The second mortar portion 9 is composed of two annular mortar layers having different compressive strengths. Specifically, the outer mortar layer 10 is provided so as to be in contact with the inner peripheral surface of the first mortar part 5, and has the same compressive strength as the first mortar part 5, and is provided inside the outer mortar layer 10. The inner mortar layer 11 has a compressive strength larger than that of the first mortar portion 5. Compressive strength of the outer mortar layer 10, inner mortar layer 11, respectively, for ^example, 21N / mm 2, 45N / mm 2. In the present embodiment, the outer mortar layer 10 is constructed so as to have the same compressive strength as that of the first mortar part 5, but the present invention is not limited to this, and the outer mortar layer 10 is formed of the first mortar part 5. The outer mortar layer 10 may be constructed to be equal to the inner mortar layer 11 having a compressive strength of 45 N / mm ² .

In addition, the compressive strength of the 1st mortar part 5, the outer side mortar layer 10, and the inner side mortar layer 11 is a value which changes with each field, and is each determined by design etc.
A fiber net 12 mainly composed of glass is disposed at a predetermined depth from the inner peripheral surface of the inner mortar layer 11.

  And the coating | coated part 13 for waterproofing and curing is provided so that the internal peripheral surface of the 2nd mortar part 9 may be covered. The inner peripheral surface of the covering portion 13 is aligned with the inner peripheral surface of the caulking portion 8 and is formed to be the same surface without a step.

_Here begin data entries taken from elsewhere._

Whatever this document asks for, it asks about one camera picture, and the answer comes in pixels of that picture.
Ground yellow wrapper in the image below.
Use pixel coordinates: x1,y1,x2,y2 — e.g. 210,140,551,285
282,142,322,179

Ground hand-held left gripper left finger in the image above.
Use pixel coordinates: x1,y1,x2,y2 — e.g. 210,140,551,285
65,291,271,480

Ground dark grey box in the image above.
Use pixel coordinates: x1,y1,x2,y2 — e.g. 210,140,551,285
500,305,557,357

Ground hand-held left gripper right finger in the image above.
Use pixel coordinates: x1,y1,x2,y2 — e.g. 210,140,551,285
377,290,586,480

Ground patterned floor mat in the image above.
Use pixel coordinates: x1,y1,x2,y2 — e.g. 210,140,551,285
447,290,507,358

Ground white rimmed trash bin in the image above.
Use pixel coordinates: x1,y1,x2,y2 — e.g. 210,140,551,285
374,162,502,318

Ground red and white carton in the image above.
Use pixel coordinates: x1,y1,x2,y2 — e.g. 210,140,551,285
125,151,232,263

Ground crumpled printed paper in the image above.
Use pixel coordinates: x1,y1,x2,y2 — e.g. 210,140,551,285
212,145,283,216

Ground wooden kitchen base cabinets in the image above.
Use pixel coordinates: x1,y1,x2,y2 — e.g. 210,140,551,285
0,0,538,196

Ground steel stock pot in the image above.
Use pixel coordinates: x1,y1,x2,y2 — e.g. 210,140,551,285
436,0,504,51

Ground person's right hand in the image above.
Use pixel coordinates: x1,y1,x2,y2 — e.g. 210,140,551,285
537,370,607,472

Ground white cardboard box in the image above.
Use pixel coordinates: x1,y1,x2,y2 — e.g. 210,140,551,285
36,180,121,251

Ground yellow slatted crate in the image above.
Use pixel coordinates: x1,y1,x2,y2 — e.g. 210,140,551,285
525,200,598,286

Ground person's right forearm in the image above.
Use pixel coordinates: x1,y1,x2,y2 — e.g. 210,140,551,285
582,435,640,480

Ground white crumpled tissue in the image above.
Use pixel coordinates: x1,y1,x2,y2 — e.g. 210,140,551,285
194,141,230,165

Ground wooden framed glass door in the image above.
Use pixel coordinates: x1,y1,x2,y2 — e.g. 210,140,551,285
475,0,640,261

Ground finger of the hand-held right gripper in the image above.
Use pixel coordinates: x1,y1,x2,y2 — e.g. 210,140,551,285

According to the structure of the lining body 1 of the present embodiment configured as described above, even if an excessive compressive force or tensile force acts on the lining body 1 due to deformation of the ground due to an earthquake or the like, the tunnel 2 Since the joint part 6 is provided between the mortar parts adjacent to an axial direction, those compressive forces and tensile forces can be absorbed.
Further, since the joint portion 6 includes the caulking portion 8 that covers the outer periphery of the elastic body 7, moisture can be prevented from entering the elastic body 7.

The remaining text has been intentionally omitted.